Application Configuration¶

ML Monitoring Application can be set up and customized by authoring a JSON configuration. The configuration then needs to be saved in an object store location and passed in the CONFIG_FILE variable of RUNTIME_PARAMETER while starting a job run.

This document demonstrates how to define the application components and create a application configuration.

Sample Config File¶

ml-monitoring-config.json

{
  "monitor_id": "<monitor_id>",
  "storage_details": {
    "storage_type": "OciObjectStorage",
    "params": {
      "namespace": "<namespace>",
      "bucket_name": "<bucket_name>",
      "object_prefix": "<prefix>"
    }
  },
  "input_schema": {
    "Age": {
      "data_type": "integer",
      "variable_type": "continuous",
      "column_type": "input"
    },
    "EnvironmentSatisfaction": {
      "data_type": "integer",
      "variable_type": "continuous",
      "column_type": "input"
    }
  },
    "baseline_reader": {
      "type": "CSVDaskDataReader",
      "params": {
        "file_path": "oci://<path>"
      }
    },
    "prediction_reader": {
      "type": "CSVDaskDataReader",
      "params": {
          "data_source": {
              "type": "ObjectStorageFileSearchDataSource",
              "params": {
                  "file_path": ["oci://<path>"],
                  "filter_arg": [
                    {
                      "partition_based_date_range": {
                        "start": "2023-06-26",
                        "end": "2023-06-27",
                        "data_format": ".d{4}-d{2}-d{2}."
                      }
                    }
                  ]
              }
          }
      },
  "dataset_metrics": [
    {
      "type": "RowCount"
    }
  ],
  "feature_metrics": {
    "Age": [
      {
        "type": "Min"
      },
      {
        "type": "Max"
      }
    ],
    "EnvironmentSatisfaction": [
      {
        "type": "Mode"
      },
      {
        "type": "Count"
      }
    ]
  },
  "transformers": [
    {
      "type": "ConditionalFeatureTransformer",
      "params": {
        "conditional_features": [
          {
            "feature_name": "Young",
            "data_type": "integer",
            "variable_type": "ordinal",
            "expression": "df.Age < 30"
          }
        ]
      }
    }
    ],
  "post_processors": [
  {
     "type": "SaveMetricOutputAsJsonPostProcessor",
     "params": {
       "file_name": "<file_name>",
       "test_results_file_name": "<test_result_file_name>",
       "file_location_expression": "<expression>",
       "date_range": {
          "start": "2023-08-01",
          "end": "2023-08-05"
       },
       "can_overwrite_profile_json": false,
       "can_overwrite_test_results_json": false,
       "namespace": "<namespace>",
       "bucket_name": "<bucket_name>"
      }
    },
    {
      "type": "OCIMonitoringApplicationPostProcessor",
      "params": {
         "compartment_id": "<COMPARTMENT_ID>",
         "namespace": "<NAMESPACE>",
         "date_range": {
            "start": "2023-08-01",
            "end": "2023-08-05"
         },
         "dimensions": {
            "key1": "value1",
            "key2": "value2"
         }
      }
    }
],
  "tags": {
    "tag": "value"
  }
},
"test_config": {
    "tags": {
      "key_1": "these tags are sent in test results"
    },
    "feature_metric_tests": [
      {
        "feature_name": "Age",
        "tests": [
          {
            "test_name": "TestGreaterThan",
            "metric_key": "Min",
            "threshold_value": 17
          },
          {
            "test_name": "TestIsComplete"
          }
        ]
      }
    ],
    "dataset_metric_tests": [
      {
          "test_name": "TestGreaterThan",
          "metric_key": "RowCount",
          "threshold_value": 40,
          "tags": {
            "subtype": "falls-xgb"
          }
        }
    ]
  }
}

ML Monitoring Application Components¶

Monitor ID¶

This is a required component and must be defined in the config.
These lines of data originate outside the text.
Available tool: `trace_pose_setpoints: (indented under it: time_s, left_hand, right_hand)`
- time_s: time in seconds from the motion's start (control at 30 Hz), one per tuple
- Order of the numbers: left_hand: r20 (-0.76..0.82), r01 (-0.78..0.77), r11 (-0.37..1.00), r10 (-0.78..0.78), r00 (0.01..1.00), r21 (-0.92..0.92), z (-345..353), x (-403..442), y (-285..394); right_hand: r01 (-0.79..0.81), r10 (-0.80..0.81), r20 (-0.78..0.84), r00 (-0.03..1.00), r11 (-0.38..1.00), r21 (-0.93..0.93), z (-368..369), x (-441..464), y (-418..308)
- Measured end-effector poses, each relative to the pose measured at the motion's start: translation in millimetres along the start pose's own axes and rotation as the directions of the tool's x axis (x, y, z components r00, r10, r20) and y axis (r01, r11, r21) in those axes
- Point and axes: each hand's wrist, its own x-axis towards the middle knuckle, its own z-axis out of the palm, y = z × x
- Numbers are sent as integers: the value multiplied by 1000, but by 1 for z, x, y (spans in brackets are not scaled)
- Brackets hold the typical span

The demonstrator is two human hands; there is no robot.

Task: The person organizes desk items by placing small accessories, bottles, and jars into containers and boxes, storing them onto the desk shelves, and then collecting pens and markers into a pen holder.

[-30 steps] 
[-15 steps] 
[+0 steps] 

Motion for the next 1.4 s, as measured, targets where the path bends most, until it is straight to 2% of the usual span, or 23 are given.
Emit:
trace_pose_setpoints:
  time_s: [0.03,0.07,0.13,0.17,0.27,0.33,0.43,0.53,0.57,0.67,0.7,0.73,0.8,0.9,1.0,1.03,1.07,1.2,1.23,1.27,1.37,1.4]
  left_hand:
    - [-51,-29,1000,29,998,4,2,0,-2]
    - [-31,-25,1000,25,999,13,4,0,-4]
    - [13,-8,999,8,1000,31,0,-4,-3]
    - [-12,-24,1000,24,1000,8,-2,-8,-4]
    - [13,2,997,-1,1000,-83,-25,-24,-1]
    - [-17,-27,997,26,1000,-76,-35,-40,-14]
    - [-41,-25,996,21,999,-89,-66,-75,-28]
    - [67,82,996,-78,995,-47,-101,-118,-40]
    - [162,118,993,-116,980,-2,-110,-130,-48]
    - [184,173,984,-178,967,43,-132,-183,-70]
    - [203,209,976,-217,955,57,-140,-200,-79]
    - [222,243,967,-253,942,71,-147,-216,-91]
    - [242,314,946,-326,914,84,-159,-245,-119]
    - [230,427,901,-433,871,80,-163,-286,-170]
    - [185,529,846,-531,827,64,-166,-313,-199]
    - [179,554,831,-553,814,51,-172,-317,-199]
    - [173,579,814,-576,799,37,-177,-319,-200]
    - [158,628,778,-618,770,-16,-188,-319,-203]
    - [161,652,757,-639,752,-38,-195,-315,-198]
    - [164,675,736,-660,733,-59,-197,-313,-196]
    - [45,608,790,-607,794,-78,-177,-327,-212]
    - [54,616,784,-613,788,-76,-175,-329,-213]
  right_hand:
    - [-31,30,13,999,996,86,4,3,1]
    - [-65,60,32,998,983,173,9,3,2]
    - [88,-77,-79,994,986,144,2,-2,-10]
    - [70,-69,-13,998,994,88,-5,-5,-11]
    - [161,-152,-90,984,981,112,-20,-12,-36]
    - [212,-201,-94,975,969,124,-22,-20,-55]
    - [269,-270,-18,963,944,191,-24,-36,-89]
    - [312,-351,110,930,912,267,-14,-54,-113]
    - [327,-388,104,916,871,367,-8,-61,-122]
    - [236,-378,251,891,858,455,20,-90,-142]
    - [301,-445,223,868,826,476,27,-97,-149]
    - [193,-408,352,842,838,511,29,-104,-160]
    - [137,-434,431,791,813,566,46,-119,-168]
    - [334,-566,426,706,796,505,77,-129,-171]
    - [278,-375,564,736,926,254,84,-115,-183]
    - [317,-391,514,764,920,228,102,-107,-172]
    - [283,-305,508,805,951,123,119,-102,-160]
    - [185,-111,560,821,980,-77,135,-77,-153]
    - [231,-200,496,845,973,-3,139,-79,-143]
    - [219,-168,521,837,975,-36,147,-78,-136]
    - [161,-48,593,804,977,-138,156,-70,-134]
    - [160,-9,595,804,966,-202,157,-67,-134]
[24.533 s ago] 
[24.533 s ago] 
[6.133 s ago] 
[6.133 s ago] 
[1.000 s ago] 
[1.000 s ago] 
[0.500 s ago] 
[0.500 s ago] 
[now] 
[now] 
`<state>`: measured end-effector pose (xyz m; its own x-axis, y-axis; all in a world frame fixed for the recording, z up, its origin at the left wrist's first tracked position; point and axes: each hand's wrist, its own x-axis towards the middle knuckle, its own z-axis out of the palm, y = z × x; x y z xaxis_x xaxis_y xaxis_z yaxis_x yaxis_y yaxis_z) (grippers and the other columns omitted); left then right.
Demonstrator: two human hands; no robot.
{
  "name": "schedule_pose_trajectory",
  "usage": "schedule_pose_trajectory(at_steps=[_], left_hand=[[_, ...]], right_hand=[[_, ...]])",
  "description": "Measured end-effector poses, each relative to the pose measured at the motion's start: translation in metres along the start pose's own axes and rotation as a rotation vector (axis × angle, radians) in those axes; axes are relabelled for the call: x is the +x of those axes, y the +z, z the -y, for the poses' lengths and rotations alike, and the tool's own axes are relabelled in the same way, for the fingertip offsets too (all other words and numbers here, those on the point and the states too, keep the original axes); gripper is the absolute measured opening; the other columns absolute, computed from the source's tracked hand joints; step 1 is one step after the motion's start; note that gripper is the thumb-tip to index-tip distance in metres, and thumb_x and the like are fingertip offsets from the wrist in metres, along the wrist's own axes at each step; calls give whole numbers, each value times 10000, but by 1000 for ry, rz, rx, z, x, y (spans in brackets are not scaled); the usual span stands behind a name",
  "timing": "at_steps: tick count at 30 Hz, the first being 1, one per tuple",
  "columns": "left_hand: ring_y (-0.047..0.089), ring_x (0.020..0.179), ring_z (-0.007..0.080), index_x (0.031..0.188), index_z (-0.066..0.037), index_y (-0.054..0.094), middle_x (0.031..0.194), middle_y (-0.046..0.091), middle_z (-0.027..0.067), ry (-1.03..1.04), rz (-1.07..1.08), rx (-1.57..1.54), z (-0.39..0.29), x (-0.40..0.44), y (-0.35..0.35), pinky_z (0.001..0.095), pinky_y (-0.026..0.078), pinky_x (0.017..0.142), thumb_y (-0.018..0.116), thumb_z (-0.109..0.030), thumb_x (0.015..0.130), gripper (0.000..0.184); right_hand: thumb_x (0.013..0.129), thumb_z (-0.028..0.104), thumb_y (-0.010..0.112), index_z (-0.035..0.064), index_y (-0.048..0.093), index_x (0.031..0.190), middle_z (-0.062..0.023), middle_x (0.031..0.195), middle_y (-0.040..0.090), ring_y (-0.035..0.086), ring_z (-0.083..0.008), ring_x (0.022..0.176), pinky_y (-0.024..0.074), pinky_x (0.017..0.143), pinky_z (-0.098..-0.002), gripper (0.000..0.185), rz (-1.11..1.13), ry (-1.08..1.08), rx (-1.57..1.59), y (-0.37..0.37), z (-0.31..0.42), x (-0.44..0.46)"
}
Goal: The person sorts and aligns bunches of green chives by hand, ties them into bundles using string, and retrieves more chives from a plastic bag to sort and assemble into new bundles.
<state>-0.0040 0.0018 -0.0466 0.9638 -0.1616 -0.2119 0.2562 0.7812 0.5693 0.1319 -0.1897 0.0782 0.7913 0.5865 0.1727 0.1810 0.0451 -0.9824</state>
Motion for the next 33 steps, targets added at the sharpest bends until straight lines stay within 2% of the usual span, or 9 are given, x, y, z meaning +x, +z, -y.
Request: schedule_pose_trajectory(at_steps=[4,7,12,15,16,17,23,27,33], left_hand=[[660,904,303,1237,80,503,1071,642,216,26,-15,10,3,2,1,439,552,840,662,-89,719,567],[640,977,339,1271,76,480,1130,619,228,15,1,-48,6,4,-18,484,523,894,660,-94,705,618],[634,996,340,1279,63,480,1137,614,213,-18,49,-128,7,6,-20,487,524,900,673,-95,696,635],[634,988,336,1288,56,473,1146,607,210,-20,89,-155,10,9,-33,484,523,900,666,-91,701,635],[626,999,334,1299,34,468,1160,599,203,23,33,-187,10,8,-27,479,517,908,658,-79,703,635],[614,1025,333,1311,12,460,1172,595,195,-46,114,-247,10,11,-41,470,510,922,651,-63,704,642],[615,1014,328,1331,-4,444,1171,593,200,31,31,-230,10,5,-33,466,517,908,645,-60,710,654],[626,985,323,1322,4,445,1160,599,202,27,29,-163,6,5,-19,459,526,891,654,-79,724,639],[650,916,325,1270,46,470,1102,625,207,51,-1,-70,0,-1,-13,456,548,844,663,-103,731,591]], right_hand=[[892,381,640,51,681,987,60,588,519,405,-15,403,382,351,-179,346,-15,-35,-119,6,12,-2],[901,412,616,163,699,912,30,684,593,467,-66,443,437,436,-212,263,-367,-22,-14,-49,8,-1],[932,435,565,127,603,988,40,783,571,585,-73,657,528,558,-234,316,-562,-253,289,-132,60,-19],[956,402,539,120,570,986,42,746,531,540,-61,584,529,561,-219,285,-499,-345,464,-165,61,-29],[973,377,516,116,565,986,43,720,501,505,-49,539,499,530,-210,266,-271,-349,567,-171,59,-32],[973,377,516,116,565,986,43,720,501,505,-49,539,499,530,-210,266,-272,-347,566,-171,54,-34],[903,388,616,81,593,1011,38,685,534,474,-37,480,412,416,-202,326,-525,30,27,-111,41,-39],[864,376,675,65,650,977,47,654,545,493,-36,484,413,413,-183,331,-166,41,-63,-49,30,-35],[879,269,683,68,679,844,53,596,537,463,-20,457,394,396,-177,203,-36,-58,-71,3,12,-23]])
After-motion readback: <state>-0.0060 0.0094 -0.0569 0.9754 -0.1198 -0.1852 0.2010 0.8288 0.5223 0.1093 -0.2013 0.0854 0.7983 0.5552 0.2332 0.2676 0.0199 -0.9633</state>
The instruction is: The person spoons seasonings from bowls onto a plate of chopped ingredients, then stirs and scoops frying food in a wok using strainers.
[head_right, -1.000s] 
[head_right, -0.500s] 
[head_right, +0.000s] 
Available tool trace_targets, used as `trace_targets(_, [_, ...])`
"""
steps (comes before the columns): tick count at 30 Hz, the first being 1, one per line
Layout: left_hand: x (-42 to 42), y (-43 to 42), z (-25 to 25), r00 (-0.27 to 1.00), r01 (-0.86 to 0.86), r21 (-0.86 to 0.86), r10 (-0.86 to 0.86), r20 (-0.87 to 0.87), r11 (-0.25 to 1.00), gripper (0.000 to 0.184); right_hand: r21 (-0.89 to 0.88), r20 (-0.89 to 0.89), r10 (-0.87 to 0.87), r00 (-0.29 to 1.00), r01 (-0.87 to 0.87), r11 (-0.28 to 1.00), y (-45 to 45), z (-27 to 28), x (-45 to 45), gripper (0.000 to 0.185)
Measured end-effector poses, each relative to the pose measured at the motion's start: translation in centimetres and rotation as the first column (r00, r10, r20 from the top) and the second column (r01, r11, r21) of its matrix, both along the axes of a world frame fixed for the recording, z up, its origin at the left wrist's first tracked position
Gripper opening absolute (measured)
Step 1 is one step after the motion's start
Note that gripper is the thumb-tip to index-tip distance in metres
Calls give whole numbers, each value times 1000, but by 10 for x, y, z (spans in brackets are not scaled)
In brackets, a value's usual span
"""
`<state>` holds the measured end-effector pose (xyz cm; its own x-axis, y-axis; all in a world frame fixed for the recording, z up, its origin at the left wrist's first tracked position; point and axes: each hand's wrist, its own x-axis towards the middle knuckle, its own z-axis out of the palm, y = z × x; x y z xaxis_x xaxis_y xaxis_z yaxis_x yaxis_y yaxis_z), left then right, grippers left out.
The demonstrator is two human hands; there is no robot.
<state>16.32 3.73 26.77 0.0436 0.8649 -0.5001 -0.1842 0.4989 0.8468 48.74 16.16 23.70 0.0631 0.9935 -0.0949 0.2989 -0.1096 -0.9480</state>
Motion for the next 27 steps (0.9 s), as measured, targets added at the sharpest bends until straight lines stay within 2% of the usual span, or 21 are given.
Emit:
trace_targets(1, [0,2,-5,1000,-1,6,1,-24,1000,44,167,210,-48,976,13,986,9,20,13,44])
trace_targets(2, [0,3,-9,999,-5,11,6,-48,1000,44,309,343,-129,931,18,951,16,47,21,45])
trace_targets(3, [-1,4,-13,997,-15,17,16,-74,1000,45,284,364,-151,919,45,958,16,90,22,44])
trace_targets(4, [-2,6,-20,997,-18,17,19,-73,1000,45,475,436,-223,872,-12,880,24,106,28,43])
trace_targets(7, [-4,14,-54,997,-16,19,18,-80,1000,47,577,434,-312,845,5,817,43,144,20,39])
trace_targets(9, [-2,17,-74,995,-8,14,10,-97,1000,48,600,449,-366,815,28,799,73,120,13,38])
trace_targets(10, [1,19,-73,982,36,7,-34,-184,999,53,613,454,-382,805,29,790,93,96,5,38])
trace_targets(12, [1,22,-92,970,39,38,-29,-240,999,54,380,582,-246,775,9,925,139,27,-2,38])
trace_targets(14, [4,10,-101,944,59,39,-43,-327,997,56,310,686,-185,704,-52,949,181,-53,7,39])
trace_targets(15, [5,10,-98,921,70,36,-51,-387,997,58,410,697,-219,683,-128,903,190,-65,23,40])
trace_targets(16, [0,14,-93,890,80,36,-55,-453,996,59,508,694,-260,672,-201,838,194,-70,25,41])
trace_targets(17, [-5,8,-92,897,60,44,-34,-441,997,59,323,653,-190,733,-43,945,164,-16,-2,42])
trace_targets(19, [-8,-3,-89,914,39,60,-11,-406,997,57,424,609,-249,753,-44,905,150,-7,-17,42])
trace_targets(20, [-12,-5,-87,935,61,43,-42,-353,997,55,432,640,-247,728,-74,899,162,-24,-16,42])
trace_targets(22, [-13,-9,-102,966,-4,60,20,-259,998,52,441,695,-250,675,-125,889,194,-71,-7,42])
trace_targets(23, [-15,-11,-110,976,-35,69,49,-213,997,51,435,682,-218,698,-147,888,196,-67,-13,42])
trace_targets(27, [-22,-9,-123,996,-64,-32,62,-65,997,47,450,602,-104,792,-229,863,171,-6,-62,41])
User provided id used to identify a monitor config uniquely.

Below are the rules to define a monitor_id.

The length should be minimum 8 characters and maximum 48 characters.
Valid characters are letters (upper or lowercase), numbers, hyphens, underscores, and periods.

Description¶

Key	Value	Example
monitor_id	user defined string	“monitor_id”: “speech_model_monitor”

Example¶

{"monitor_id": "speech_model_monitor"}

Storage Details¶

This is a required component and must be defined in the config.

Details of the type of storage and location for retrieving the baseline profile(in case of a prediction run) and persist the internal state of a run.

Description¶

Field Name	Description	Example
storage_type	type of storage to be used for storing the internal state	“storage_type”: “OciObjectStorage”
param	params (required)	“params”: { “namespace”: “<namespace>”, “bucket_name”: “<bucket_name>”, “object_prefix”: “<prefix>” }

Field Name

Description

Example

storage_type

type of storage to be used for storing the internal state

“storage_type”: “OciObjectStorage”

param

params (required)

“params”: {: “namespace”: “<namespace>”, “bucket_name”: “<bucket_name>”, “object_prefix”: “<prefix>”

}

Supported Storage Details¶

OciObjectStorage
Required Parameters
namespace - namespace of the bucket

bucket_name - bucket name
Optional Parameters
object_prefix - prefix for creating the directory for saving the internal state of the runs

Example¶

storage_details

"storage_details": {
        "storage_type": "OciObjectStorage",
        "params": {
          "namespace": "<namespace>",
          "bucket_name": "<bucket_name>",
          "object_prefix": "<object_prefix>"
        }
  }

Input Schema¶

This is a required component and must be defined in the config.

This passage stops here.